A CSP is a voluntary program that provides power to — and may be owned by — multiple community members. Often, the utility company offering the CSP aggregates a large group of solar projects to cut costs, and passes the savings on to the program’s participants.
A 2008 study by the National Renewable Energy Laboratory found that only 22 to 27 percent of residential rooftops are suitable for a photovoltaic installation due structural, shading and ownership issues, so these community programs are sometimes the only access consumers have to solar power.
How does Community Solar Power Work?
Current utility customers can choose to enroll in a CSP, if one is available.
In most cases, customers can join the program on a minimal level up to an amount equaling 50 percent of their annual power consumption. Once enrolled, customers are charged a fixed monthly subscription fee for the program. With each power bill, customers receive a predetermined credit proportionate to their kilowatt-hour participation level.

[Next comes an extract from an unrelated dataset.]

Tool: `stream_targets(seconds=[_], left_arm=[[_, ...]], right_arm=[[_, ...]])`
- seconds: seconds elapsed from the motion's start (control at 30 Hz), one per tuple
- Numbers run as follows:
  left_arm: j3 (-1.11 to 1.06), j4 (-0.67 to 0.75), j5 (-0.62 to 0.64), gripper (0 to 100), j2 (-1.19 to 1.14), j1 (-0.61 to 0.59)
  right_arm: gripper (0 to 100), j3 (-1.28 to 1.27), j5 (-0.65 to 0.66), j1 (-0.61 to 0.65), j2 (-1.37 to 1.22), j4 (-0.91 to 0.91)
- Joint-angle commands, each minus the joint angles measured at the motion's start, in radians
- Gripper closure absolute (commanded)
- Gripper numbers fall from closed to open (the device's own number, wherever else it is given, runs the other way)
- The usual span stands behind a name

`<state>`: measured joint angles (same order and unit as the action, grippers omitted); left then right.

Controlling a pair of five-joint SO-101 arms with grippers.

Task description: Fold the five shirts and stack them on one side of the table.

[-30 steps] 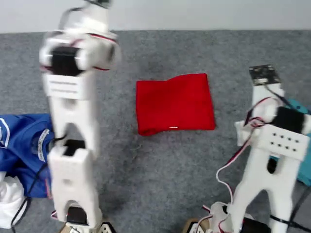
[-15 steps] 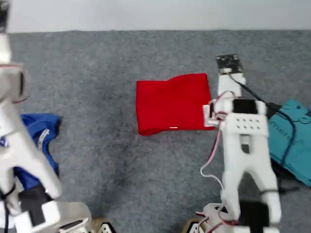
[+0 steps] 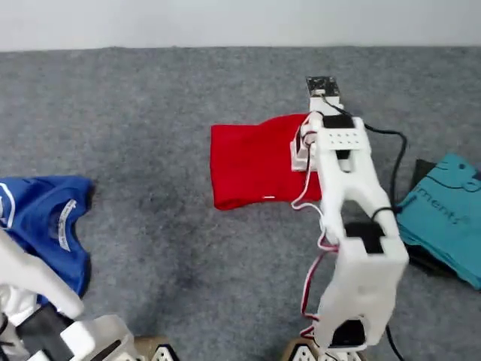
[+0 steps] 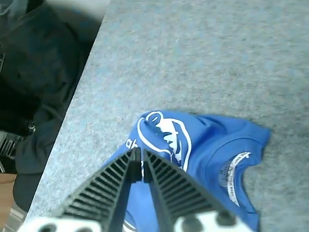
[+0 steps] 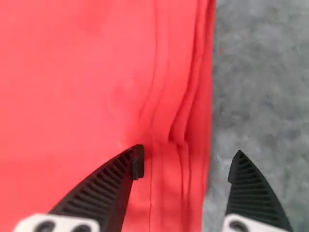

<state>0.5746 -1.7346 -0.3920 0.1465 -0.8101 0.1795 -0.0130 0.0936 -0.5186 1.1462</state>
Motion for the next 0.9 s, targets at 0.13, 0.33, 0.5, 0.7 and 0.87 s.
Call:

CSP projects installed a cumulative 66 megawatts of power through the end of 2014, according to Greentech, an energy research and news outlet. Greentech’s research indicates that community projects will be the most significant type of industry growth in the United States over the next several years. Analysts believe that community photovoltaic power will have a compound growth rate of 59 percent between now and 2020.
Twenty-four states have at least one operational CSP project, and 20 other states are working to enact or have already established community solar legislation. Over the next two years, the majority of CSP projects are expected to be installed in California, Colorado, Massachusetts and Minnesota.
Unfortunately, CSPs are only available to a small percentage of Americans today. Even if you believe you are currently unable to adopt PV power at your location, Intermountain Wind & Solar has ways to make a PV panel system accessible to you.
If you would like to explore the possibility of installing your own system, contact us today for a complimentary consultation. It won’t cost you anything but your time, and you may be surprised to learn how easy it is to adopt your own cost-saving alternative energy system. If you live in Utah, Wyoming, Idaho, Montana or Nevada, contact us today to learn more about how solar power can work for you.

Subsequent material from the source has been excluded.